PN2 in the lungs quickly reaches 3.2atms, due to their compression. PN2 in the blood slowly equilibrates followed by the tissues. Eventually lungs, blood and tissues have all equilibrated to PN2=3.2atms.

Resurfacing (Decompression)

Resurfacing too quickly means PN2 in the blood and tissues remains at a value near 3.2atms as there was not a chance to equilibrate with the lungs. At the surface, PN2=0.8atms in the lungs, whilst blood and tissues PN2 still equals 3.2atms. This results in a rapid release in pressure resulting in the formation of bubbles in the blood. The bubbles consist of nitrogen at a partial pressure of 0.8atms and so it is energetically favourable for any remaining dissolved nitrogen to diffuse into these bubbles. Because of this, the bubbles can quickly grow in size.

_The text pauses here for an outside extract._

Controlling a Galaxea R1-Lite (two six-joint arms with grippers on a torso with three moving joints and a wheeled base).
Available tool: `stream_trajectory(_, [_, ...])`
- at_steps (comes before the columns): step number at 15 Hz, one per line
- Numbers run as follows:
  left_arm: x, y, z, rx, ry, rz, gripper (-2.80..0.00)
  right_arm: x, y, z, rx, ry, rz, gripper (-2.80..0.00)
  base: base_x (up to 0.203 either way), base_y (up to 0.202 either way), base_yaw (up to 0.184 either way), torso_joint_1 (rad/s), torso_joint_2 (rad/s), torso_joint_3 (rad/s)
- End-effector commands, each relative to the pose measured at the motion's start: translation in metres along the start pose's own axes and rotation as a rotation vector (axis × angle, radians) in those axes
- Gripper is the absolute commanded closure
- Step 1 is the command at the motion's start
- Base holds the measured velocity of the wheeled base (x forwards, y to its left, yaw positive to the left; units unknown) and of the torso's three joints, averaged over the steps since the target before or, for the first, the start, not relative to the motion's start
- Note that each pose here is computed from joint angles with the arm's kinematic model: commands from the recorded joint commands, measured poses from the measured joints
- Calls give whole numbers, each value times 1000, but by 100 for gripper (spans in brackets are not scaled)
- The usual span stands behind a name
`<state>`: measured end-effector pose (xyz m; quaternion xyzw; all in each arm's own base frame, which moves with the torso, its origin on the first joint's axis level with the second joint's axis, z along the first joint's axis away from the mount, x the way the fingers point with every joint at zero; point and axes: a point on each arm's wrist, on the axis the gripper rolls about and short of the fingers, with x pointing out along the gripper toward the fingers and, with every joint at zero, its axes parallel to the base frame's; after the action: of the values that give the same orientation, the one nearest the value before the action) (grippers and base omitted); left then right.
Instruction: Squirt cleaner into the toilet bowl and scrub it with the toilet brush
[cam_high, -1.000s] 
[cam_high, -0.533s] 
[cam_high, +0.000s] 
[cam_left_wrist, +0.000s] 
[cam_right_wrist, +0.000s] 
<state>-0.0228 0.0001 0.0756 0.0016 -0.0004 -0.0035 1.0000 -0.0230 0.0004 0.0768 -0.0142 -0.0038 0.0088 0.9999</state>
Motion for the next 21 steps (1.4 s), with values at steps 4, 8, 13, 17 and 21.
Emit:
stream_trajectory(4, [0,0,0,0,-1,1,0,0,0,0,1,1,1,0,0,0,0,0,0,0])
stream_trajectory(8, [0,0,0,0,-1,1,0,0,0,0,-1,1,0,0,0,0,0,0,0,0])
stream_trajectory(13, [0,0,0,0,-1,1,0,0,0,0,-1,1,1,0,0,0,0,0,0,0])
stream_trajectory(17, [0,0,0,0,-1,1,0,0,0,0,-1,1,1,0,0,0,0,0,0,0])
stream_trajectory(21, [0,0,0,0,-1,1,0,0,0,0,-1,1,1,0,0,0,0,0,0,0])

Decompression sickness arises due to any rapid change in pressure (not just changes in pressure when diving). It is also known as either ‘Caisson’s Disease’ or the ‘Bends’. The only treatment available is to contain the sufferer in a hyperbaric chamber – a chamber where pressure can be controlled and allowed to rise steadily, preventing further formation of nitrogenous bubbles in the blood.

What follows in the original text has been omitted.